In alcuni casi, le aziende hanno dovuto riorganizzare i propri piani logistici, ad esempio spostando il porto di ricezione nei paesi limitrofi e trasportando poi le merci su strada. Tuttavia, in generale gli ordini non sono stati annullati; le principali difficoltà rimangono l'organizzazione dei trasporti e il controllo dei costi logistici.

I prodotti ittici sono interessati in modo diverso.

L'impatto della situazione geopolitica in Medio Oriente sull'industria della pesca vietnamita varia a seconda delle diverse categorie di prodotti.

Secondo VASEP, l'impatto maggiore sul settore dei gamberetti al momento è rappresentato dall'aumento dei costi di trasporto e dall'allungamento dei tempi di consegna, che incidono direttamente sui margini di profitto delle aziende.

Per il pangasio, il Medio Oriente rappresenta uno dei mercati più importanti, pertanto le interruzioni dei trasporti potrebbero avere un certo impatto sulle esportazioni.

Anche la pesca del tonno risente in modo significativo delle fluttuazioni dei prezzi del carburante e dei costi logistici. L'aumento dei prezzi del petrolio può incrementare i costi operativi della flotta peschereccia globale, facendo lievitare i prezzi delle materie prime. Allo stesso tempo, le interruzioni dei trasporti possono aumentare i costi di trasporto del tonno crudo e dei prodotti trasformati.

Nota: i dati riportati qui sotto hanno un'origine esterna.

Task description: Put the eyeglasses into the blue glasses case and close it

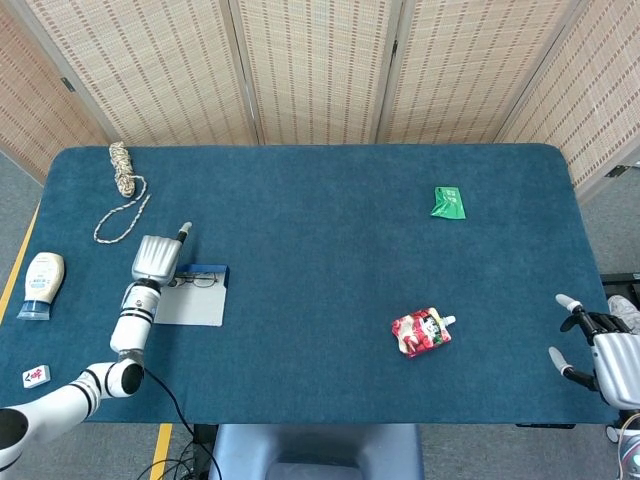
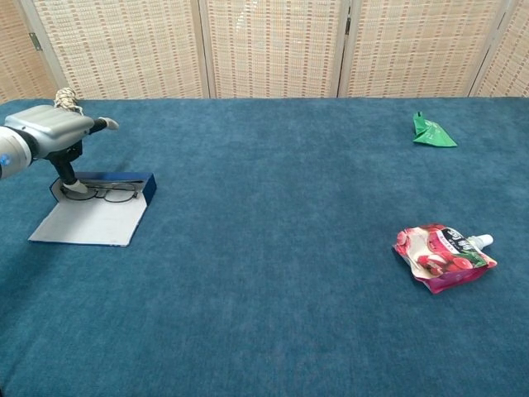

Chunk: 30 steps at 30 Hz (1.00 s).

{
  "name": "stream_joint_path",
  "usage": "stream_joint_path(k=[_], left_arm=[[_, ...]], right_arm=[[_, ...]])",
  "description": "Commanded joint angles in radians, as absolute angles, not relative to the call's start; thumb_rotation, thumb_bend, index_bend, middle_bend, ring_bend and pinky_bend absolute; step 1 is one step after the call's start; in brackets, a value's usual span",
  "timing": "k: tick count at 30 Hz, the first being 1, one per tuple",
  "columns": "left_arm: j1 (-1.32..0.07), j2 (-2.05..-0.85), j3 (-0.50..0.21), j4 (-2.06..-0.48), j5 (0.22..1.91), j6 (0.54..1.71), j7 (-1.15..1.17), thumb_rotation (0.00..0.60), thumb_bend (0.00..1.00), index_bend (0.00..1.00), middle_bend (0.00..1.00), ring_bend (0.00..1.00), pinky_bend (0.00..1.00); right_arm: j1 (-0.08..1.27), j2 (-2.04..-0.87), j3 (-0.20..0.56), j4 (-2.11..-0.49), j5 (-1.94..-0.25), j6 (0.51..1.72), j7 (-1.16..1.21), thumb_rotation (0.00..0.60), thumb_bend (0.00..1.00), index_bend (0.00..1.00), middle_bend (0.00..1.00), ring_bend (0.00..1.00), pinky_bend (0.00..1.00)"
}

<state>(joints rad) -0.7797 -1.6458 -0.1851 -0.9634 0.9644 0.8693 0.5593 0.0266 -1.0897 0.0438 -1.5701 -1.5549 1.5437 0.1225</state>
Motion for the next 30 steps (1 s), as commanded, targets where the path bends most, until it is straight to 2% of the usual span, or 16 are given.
stream_joint_path(k=[1, 10, 18, 30], left_arm=[[-0.737, -1.582, -0.15, -1.067, 1.039, 0.934, 0.522, 0.6, 0.17, 0.06, 0.92, 0.93, 1.0], [-0.633, -1.471, -0.064, -1.251, 1.212, 1.076, 0.415, 0.6, 0.18, 0.15, 0.92, 0.93, 1.0], [-0.554, -1.449, 0.008, -1.278, 1.344, 1.178, 0.343, 0.6, 0.26, 0.25, 0.92, 0.93, 1.0], [-0.514, -1.539, 0.037, -1.174, 1.42, 1.194, 0.331, 0.6, 0.27, 0.21, 0.92, 0.93, 1.0]], right_arm=[[0.029, -1.091, 0.044, -1.57, -1.556, 1.542, 0.122, 0.6, 0.29, 0.17, 0.47, 0.38, 0.3], [0.035, -1.092, 0.043, -1.573, -1.563, 1.535, 0.119, 0.6, 0.29, 0.17, 0.47, 0.38, 0.3], [0.045, -1.096, 0.043, -1.578, -1.574, 1.529, 0.113, 0.6, 0.29, 0.17, 0.47, 0.39, 0.3], [0.047, -1.1, 0.042, -1.57, -1.571, 1.527, 0.119, 0.6, 0.29, 0.17, 0.47, 0.39, 0.3]])
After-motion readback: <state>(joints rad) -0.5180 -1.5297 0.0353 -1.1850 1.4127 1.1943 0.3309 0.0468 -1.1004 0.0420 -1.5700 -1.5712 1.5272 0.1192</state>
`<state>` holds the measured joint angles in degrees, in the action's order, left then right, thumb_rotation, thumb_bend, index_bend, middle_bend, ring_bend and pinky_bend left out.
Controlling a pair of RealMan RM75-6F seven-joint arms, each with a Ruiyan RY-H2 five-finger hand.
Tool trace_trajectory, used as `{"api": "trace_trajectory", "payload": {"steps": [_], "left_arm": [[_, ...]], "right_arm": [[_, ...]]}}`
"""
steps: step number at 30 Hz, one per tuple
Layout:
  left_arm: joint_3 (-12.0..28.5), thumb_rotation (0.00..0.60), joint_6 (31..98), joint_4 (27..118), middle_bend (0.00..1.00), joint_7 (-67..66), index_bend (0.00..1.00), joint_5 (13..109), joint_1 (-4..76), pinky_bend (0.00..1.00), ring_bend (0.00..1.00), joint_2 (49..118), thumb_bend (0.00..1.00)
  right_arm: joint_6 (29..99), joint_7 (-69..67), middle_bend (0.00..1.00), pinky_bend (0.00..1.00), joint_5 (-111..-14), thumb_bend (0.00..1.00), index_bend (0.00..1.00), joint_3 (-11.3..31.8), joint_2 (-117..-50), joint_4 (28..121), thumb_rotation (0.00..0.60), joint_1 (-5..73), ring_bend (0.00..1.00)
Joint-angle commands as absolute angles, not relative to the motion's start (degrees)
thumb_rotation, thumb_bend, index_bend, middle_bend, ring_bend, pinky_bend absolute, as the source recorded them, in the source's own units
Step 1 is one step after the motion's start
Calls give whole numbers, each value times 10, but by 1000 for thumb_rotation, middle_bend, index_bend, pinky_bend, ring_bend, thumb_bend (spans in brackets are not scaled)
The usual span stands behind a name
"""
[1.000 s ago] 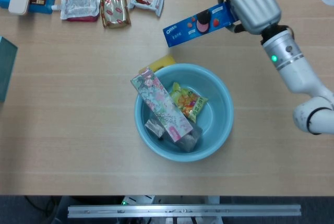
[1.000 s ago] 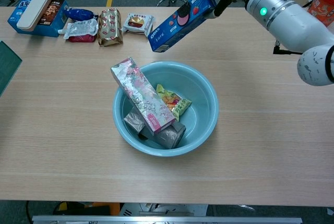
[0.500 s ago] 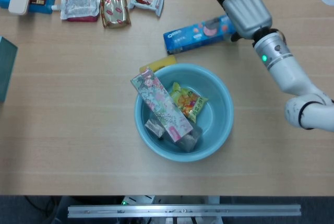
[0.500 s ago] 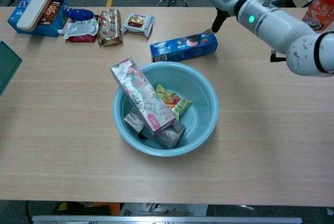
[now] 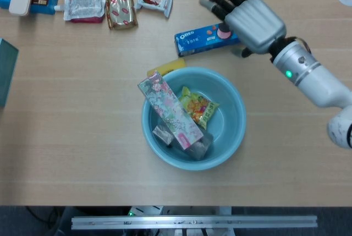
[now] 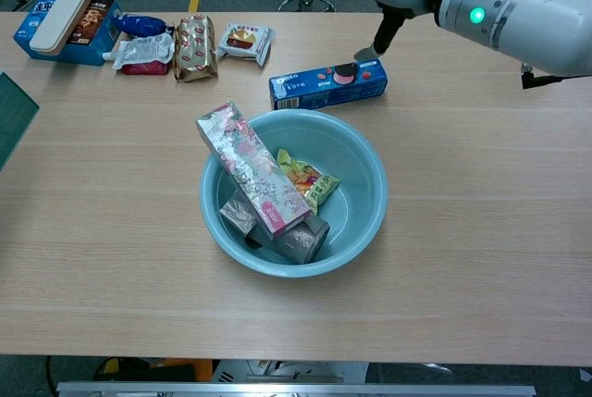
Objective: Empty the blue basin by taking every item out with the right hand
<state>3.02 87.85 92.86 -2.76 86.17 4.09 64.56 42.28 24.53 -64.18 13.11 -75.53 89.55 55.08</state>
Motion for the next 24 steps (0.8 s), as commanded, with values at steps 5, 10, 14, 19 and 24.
{"api": "trace_trajectory", "payload": {"steps": [5, 10, 14, 19, 24], "left_arm": [[30, 600, 877, 933, 382, -32, 402, 861, 41, 307, 312, 643, 357], [31, 600, 879, 934, 380, -33, 402, 864, 42, 308, 312, 643, 357], [30, 600, 879, 933, 380, -30, 402, 862, 40, 307, 312, 643, 357], [30, 600, 882, 930, 380, -25, 402, 860, 37, 308, 312, 642, 357], [30, 600, 881, 926, 380, -20, 403, 858, 36, 307, 312, 643, 357]], "right_arm": [[411, 162, 185, 312, -833, 105, 10, 75, -705, 973, 600, 547, 123], [414, 156, 185, 312, -909, 6, 10, 48, -712, 973, 600, 559, 123], [415, 180, 185, 312, -955, 0, 10, 33, -719, 975, 600, 570, 124], [407, 217, 173, 284, -980, 0, 10, 28, -733, 974, 600, 583, 123], [393, 255, 161, 249, -981, 0, 10, 29, -756, 967, 600, 593, 98]]}}
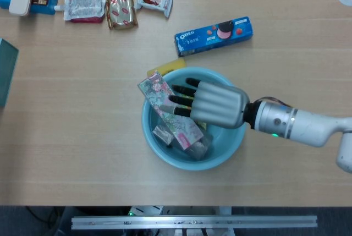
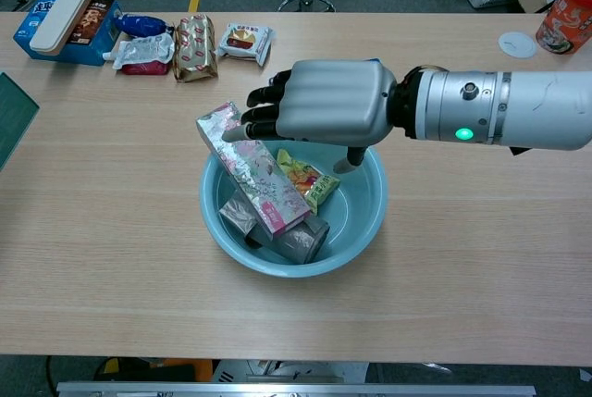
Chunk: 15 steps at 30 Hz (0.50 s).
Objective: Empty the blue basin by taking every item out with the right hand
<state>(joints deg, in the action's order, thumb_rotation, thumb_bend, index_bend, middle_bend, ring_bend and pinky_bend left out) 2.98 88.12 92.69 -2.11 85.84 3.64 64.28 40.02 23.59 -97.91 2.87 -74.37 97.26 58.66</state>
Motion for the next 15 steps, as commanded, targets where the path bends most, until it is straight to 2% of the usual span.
{"api": "trace_trajectory", "payload": {"steps": [1, 15], "left_arm": [[30, 600, 881, 925, 380, -19, 403, 858, 36, 307, 312, 643, 357], [32, 600, 876, 911, 378, -1, 403, 846, 33, 307, 312, 642, 357]], "right_arm": [[390, 263, 159, 243, -981, 0, 10, 30, -761, 964, 600, 595, 95], [384, 350, 154, 239, -976, 0, 10, 45, -834, 922, 600, 614, 83]]}}
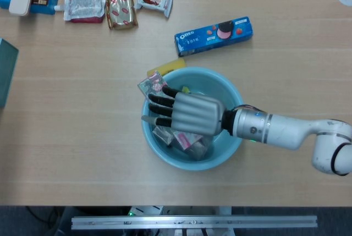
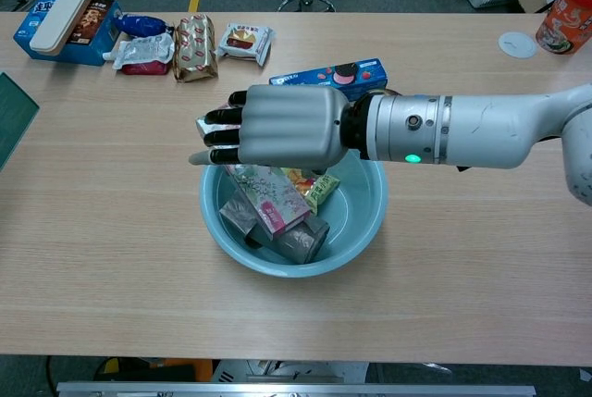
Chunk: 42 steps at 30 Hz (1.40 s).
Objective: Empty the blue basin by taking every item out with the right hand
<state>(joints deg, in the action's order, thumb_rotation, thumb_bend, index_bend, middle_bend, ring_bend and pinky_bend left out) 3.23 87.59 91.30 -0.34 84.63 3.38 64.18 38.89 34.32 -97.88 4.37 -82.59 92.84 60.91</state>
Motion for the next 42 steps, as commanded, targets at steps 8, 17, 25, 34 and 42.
{"api": "trace_trajectory", "payload": {"steps": [8, 17, 25, 34, 42], "left_arm": [[32, 600, 875, 904, 378, 14, 402, 843, 30, 307, 312, 641, 357], [32, 600, 876, 901, 379, 21, 403, 843, 28, 307, 312, 640, 357], [31, 600, 875, 902, 379, 27, 403, 842, 26, 307, 312, 636, 357], [29, 600, 869, 903, 380, 31, 403, 837, 24, 307, 313, 630, 357], [30, 600, 866, 904, 380, 30, 403, 838, 26, 307, 313, 628, 357]], "right_arm": [[362, 372, 154, 239, -970, 0, 11, 41, -855, 904, 600, 627, 83], [353, 385, 156, 220, -957, 0, 12, 46, -891, 864, 600, 641, 83], [410, 344, 361, 265, -997, 0, 400, 38, -955, 781, 600, 649, 242], [515, 242, 585, 533, -1053, 51, 703, 20, -991, 682, 600, 649, 516], [539, 225, 587, 563, -1016, 51, 705, 33, -936, 710, 600, 621, 520]]}}
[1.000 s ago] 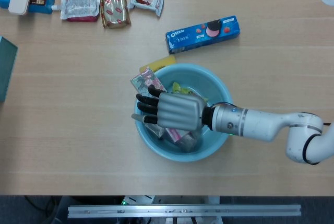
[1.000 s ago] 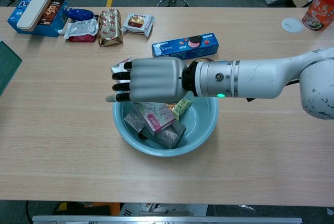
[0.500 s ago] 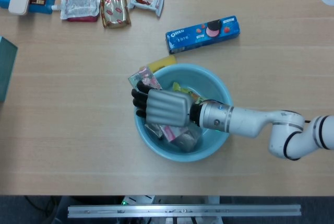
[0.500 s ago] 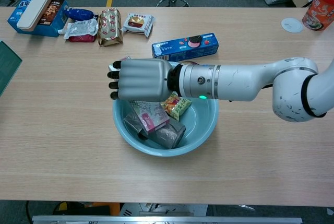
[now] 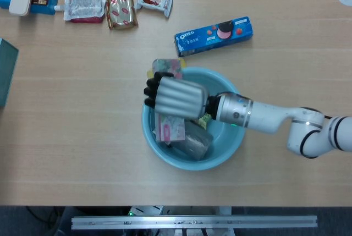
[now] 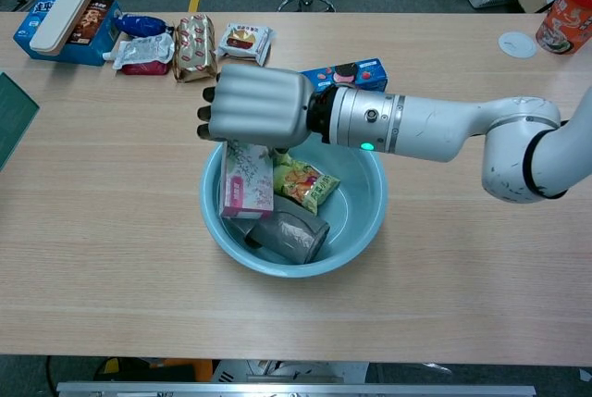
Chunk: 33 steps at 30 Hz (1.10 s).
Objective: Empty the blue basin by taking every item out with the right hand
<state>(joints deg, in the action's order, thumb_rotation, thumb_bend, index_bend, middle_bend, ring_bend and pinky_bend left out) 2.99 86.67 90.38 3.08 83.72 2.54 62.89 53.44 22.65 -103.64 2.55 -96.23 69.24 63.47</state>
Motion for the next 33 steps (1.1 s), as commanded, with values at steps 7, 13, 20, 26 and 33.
{"api": "trace_trajectory", "payload": {"steps": [7, 13, 20, 26, 33], "left_arm": [[30, 600, 861, 909, 380, 26, 403, 839, 29, 307, 313, 625, 357], [27, 600, 856, 919, 380, 16, 403, 849, 35, 307, 313, 625, 357], [26, 600, 847, 931, 380, 8, 403, 851, 41, 307, 313, 621, 357], [25, 600, 842, 936, 380, 3, 403, 851, 45, 308, 313, 620, 357], [23, 600, 839, 938, 380, 3, 402, 849, 45, 307, 313, 618, 357]], "right_arm": [[523, 241, 586, 563, -925, 50, 705, 61, -851, 752, 600, 581, 520], [479, 276, 584, 563, -857, 51, 705, 57, -819, 746, 600, 558, 520], [434, 300, 582, 563, -790, 51, 705, 47, -826, 719, 600, 541, 518], [404, 320, 552, 563, -763, 52, 702, 31, -839, 703, 600, 537, 487], [376, 344, 466, 563, -733, 51, 546, 21, -852, 691, 600, 539, 403]]}}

Tuttavia, in un contesto di instabilità geopolitica, la domanda di prodotti alimentari a lunga conservazione, come il tonno in scatola, potrebbe aumentare a causa della tendenza dei consumatori ad accumulare scorte.

Per altri prodotti ittici come calamari, polpi o pesce di mare, l'impatto non è ancora uniforme tra le aziende. Le imprese che esportano meno verso il Medio Oriente o l'Europa meridionale affermano di non aver riscontrato un impatto significativo sugli ordini, ma l'aumento dei costi di trasporto e del carburante rimane un fattore da monitorare.

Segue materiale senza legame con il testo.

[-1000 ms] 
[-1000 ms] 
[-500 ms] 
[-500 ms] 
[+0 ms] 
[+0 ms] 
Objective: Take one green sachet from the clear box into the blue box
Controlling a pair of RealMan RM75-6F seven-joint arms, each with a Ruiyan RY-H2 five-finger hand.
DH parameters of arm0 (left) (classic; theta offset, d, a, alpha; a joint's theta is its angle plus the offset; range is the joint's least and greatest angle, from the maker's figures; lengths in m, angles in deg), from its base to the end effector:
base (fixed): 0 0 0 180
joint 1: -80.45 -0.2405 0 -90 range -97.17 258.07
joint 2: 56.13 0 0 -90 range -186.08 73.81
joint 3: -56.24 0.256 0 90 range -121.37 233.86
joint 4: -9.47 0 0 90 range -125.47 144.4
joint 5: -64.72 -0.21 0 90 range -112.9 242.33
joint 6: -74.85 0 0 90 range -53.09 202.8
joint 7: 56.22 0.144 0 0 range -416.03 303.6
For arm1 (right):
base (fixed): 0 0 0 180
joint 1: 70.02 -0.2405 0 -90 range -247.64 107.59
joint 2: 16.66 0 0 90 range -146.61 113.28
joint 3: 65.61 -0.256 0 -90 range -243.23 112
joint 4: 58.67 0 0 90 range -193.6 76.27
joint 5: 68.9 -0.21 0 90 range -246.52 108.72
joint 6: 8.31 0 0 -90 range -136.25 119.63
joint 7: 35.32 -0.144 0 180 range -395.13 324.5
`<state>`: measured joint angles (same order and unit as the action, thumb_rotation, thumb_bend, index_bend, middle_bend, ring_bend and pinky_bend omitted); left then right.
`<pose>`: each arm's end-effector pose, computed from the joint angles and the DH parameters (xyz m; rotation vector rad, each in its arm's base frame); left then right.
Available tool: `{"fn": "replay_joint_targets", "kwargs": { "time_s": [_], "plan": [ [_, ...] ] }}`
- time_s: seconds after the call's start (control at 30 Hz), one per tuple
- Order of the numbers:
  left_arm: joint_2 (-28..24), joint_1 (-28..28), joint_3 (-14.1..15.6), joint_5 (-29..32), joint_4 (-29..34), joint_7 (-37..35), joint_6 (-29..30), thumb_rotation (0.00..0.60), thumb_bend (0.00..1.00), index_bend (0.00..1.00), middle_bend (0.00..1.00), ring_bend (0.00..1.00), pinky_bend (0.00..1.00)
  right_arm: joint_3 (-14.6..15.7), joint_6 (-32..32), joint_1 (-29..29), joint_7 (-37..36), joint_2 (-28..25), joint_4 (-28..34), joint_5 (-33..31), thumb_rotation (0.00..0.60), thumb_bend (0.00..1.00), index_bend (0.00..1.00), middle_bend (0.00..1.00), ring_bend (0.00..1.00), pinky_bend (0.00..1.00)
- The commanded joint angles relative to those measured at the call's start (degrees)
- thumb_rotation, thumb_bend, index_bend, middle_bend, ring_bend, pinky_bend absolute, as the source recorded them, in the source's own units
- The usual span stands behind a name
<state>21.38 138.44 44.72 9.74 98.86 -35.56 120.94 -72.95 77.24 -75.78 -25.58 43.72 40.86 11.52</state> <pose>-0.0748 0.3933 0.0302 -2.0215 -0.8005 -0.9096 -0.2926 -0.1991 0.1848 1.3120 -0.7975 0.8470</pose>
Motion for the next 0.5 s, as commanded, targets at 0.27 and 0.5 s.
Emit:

Attualmente, molte aziende ritengono che l'impatto sulle esportazioni di prodotti ittici rimanga limitato e principalmente legato alla logistica. Tuttavia, se il conflitto dovesse protrarsi, i costi di trasporto, i prezzi del carburante e le catene di approvvigionamento globali potrebbero continuare a fluttuare in modo significativo, influenzando così la competitività delle imprese esportatrici.

In questo contesto, VASEP sottolinea che il monitoraggio costante degli sviluppi geopolitici e delle fluttuazioni logistiche internazionali è fondamentale per le aziende che esportano prodotti ittici. Le imprese devono comunicare proattivamente con i partner importatori e le compagnie di navigazione per adeguare i piani di consegna quando necessario e valutare opzioni di trasporto alternative per mitigare i rischi.